问题
I\'m familiar with being able to extract columns from an R data frame (or matrix) like so:
df.2 <- df[, c(\"name1\", \"name2\", \"name3\")]
But can one use a !
or other tool to select all but those listed columns?
For background, I have a data frame with quite a few column vectors and I\'d like to avoid:
- Typing out the majority of the names when I could just remove a minority
- Using the much shorter
df.2 <- df[, c(1,3,5)]
because when my .csv file changes, my code goes to heck since the numbering isn\'t the same anymore.
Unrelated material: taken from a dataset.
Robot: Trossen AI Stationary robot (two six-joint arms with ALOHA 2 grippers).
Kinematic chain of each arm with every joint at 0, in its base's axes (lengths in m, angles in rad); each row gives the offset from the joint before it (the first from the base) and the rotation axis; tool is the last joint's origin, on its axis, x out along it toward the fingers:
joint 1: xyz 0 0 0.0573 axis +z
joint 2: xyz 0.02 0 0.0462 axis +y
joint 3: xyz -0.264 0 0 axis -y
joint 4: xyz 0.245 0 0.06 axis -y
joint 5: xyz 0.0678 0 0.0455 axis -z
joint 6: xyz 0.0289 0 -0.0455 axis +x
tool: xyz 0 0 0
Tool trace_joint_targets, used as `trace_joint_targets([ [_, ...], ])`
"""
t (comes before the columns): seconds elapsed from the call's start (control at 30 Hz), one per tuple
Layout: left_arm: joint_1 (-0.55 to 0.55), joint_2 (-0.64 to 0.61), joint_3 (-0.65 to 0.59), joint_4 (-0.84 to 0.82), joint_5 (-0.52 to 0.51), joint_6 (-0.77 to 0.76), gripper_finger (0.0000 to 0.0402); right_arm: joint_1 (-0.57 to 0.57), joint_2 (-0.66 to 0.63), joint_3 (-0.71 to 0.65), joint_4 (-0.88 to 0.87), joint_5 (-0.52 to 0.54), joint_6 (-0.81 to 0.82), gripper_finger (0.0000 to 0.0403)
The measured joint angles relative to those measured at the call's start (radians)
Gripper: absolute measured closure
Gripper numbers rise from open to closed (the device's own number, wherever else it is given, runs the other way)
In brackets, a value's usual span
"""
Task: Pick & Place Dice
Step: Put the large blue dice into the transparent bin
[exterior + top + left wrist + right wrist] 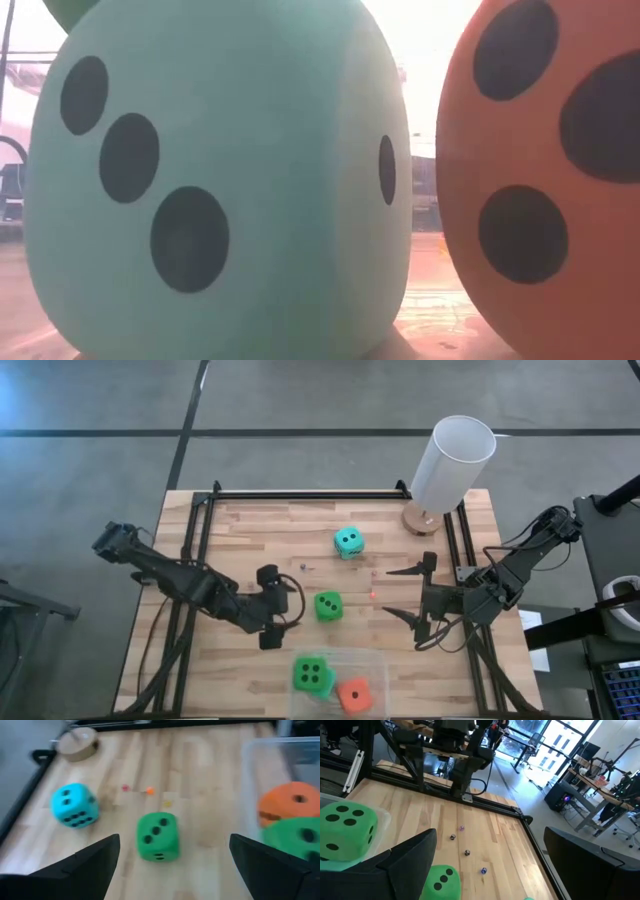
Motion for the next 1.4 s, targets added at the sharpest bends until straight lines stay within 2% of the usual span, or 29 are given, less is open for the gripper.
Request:
trace_joint_targets([
  [0.2, 0.001, -0.006, -0.043, 0.008, -0.056, -0.043, 0.0027, 0.000, 0.000, 0.000, 0.000, 0.000, 0.026, 0.0037],
  [0.4, -0.001, -0.006, -0.124, 0.040, -0.060, -0.128, 0.0025, -0.003, 0.000, 0.000, 0.001, 0.000, 0.099, 0.0037],
  [0.63, -0.009, -0.006, -0.184, 0.117, -0.060, -0.132, 0.0030, -0.051, 0.003, 0.000, 0.001, 0.000, 0.155, 0.0037],
  [0.83, -0.023, -0.013, -0.186, 0.121, -0.059, -0.132, 0.0025, -0.124, 0.014, 0.000, -0.003, -0.009, 0.169, 0.0037],
  [1.07, -0.048, -0.035, -0.197, 0.148, -0.059, -0.138, 0.0025, -0.266, 0.015, 0.000, -0.105, -0.202, 0.286, 0.0037],
  [1.2, -0.066, -0.038, -0.197, 0.187, -0.060, -0.144, 0.0028, -0.333, 0.019, -0.004, -0.188, -0.205, 0.357, 0.0037],
  [1.4, -0.107, -0.038, -0.197, 0.188, -0.104, -0.165, 0.0029, -0.411, 0.017, -0.042, -0.191, -0.206, 0.448, 0.0037],
])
I\'m new to R and think I\'ve learned the hard way not to use number vectors for larger df\'s that might change.
I tried:
df.2 <- df[, !c(\"name1\", \"name2\", \"name3\")]
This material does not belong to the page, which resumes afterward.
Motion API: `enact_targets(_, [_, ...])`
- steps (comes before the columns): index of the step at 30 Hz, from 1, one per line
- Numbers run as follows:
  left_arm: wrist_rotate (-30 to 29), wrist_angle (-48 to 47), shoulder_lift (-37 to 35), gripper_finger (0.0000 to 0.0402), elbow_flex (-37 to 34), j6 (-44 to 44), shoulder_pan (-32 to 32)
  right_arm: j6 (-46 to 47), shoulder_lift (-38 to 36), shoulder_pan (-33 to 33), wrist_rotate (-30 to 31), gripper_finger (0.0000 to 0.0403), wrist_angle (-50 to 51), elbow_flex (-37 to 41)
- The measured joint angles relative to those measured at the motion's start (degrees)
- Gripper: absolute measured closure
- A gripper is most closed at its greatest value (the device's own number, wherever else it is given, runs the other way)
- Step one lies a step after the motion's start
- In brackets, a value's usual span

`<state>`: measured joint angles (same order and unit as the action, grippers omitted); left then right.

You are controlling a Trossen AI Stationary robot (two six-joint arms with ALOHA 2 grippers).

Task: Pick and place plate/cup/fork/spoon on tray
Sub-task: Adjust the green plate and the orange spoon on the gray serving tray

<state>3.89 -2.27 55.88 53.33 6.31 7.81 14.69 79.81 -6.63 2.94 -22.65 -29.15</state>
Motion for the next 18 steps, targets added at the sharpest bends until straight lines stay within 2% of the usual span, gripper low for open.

df.2 <- df[, !=c(\"name1\", \"name2\", \"name3\")]
And just as I was typing this, found out that this works:
df.2 <- df[, !names(df) %in% c(\"name1\", \"name2\", \"name3\")]
Is there a better way than this last one?
回答1:
An alternative to grep
is which
:
df.2 <- df[, -which(names(df) %in% c("name1", "name2", "name3"))]
回答2:
You can make a shorter call that is also more generalizable with negative-grep:
df.2 <- df[, -grep("^name[1:3]$", names(df) )]
Since grep returns numerics you can use the negative vector indexing to remove columns. You could add further number or more complex patterns.
回答3:
dplyr::select()
has several options for dropping specific columns:
library(dplyr)
drop_columns <- c('cyl','disp','hp')
mtcars %>%
select(-one_of(drop_columns)) %>%
head(2)
mpg drat wt qsec vs am gear carb
Mazda RX4 21 3.9 2.620 16.46 0 1 4 4
Mazda RX4 Wag 21 3.9 2.875 17.02 0 1 4 4
Negating specific column names, the following drops the column "hp" and the columns from "qsec" through "gear":
mtcars %>%
select(-hp, -(qsec:gear)) %>%
head(2)
mpg cyl disp drat wt carb
Mazda RX4 21 6 160 3.9 2.620 4
Mazda RX4 Wag 21 6 160 3.9 2.875 4
You could also negate contains()
, starts_with()
, ends_with()
, or matches()
:
mtcars %>%
select(-contains('t')) %>%
select(-starts_with('a')) %>%
select(-ends_with('b')) %>%
select(-matches('^m.+g$')) %>%
head(2)
cyl disp hp qsec vs gear
Mazda RX4 6 160 110 16.46 0 4
Mazda RX4 Wag 6 160 110 17.02 0 4
回答4:
You could make a custom function to do this if you're using it for your own use to manipulate data. I may do something like this:
rm.col <- function(df, ...) {
x <- substitute(...())
z <- Trim(unlist(lapply(x, function(y) as.character(y))))
df[, !names(df) %in% z]
}
rm.col(mtcars, hp, mpg)
The first argument is the dataframe name. the following ...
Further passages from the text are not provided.